**Aim of the task**:
A faithful transcription of all the data is required.

▼

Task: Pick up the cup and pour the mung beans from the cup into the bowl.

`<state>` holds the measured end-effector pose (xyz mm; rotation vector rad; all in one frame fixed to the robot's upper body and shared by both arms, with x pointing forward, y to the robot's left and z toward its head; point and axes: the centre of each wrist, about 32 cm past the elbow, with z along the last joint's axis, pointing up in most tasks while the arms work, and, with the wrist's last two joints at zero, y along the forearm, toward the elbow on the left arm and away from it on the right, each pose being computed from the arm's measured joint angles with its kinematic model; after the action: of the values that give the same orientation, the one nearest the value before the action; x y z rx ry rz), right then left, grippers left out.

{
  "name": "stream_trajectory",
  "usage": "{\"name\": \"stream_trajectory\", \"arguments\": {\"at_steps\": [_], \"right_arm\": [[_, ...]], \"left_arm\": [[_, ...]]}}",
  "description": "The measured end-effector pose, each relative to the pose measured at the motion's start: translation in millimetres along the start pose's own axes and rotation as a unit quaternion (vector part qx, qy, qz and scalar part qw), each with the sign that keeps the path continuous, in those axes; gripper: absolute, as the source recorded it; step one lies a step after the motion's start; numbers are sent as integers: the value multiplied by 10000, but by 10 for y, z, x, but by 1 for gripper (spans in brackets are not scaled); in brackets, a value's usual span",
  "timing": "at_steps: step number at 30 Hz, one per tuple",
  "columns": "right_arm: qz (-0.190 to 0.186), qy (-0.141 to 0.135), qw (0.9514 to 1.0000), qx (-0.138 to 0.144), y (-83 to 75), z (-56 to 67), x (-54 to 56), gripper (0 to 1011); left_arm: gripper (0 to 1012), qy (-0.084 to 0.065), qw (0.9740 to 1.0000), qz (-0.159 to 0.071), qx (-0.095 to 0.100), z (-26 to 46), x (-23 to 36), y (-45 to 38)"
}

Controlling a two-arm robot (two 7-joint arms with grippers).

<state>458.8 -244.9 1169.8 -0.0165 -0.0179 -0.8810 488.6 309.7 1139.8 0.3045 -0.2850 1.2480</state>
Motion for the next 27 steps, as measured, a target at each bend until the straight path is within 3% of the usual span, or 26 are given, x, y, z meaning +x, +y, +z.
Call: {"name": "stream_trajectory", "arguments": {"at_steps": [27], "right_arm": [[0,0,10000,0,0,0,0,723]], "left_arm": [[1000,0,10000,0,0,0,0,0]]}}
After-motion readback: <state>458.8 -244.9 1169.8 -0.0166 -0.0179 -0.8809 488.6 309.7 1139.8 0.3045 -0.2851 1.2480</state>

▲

**Solved exercise**:
Task: Pick up the cup and pour the mung beans from the cup into the bowl.

`<state>` holds the measured end-effector pose (xyz mm; rotation vector rad; all in one frame fixed to the robot's upper body and shared by both arms, with x pointing forward, y to the robot's left and z toward its head; point and axes: the centre of each wrist, about 32 cm past the elbow, with z along the last joint's axis, pointing up in most tasks while the arms work, and, with the wrist's last two joints at zero, y along the forearm, toward the elbow on the left arm and away from it on the right, each pose being computed from the arm's measured joint angles with its kinematic model; after the action: of the values that give the same orientation, the one nearest the value before the action; x y z rx ry rz), right then left, grippers left out.

{
  "name": "stream_trajectory",
  "usage": "{\"name\": \"stream_trajectory\", \"arguments\": {\"at_steps\": [_], \"right_arm\": [[_, ...]], \"left_arm\": [[_, ...]]}}",
  "description": "The measured end-effector pose, each relative to the pose measured at the motion's start: translation in millimetres along the start pose's own axes and rotation as a unit quaternion (vector part qx, qy, qz and scalar part qw), each with the sign that keeps the path continuous, in those axes; gripper: absolute, as the source recorded it; step one lies a step after the motion's start; numbers are sent as integers: the value multiplied by 10000, but by 10 for y, z, x, but by 1 for gripper (spans in brackets are not scaled); in brackets, a value's usual span",
  "timing": "at_steps: step number at 30 Hz, one per tuple",
  "columns": "right_arm: qz (-0.190 to 0.186), qy (-0.141 to 0.135), qw (0.9514 to 1.0000), qx (-0.138 to 0.144), y (-83 to 75), z (-56 to 67), x (-54 to 56), gripper (0 to 1011); left_arm: gripper (0 to 1012), qy (-0.084 to 0.065), qw (0.9740 to 1.0000), qz (-0.159 to 0.071), qx (-0.095 to 0.100), z (-26 to 46), x (-23 to 36), y (-45 to 38)"
}

Controlling a two-arm robot (two 7-joint arms with grippers).

<state>458.8 -244.9 1169.8 -0.0165 -0.0179 -0.8810 488.6 309.7 1139.8 0.3045 -0.2850 1.2480</state>
Motion for the next 27 steps, as measured, a target at each bend until the straight path is within 3% of the usual span, or 26 are given, x, y, z meaning +x, +y, +z.
Call: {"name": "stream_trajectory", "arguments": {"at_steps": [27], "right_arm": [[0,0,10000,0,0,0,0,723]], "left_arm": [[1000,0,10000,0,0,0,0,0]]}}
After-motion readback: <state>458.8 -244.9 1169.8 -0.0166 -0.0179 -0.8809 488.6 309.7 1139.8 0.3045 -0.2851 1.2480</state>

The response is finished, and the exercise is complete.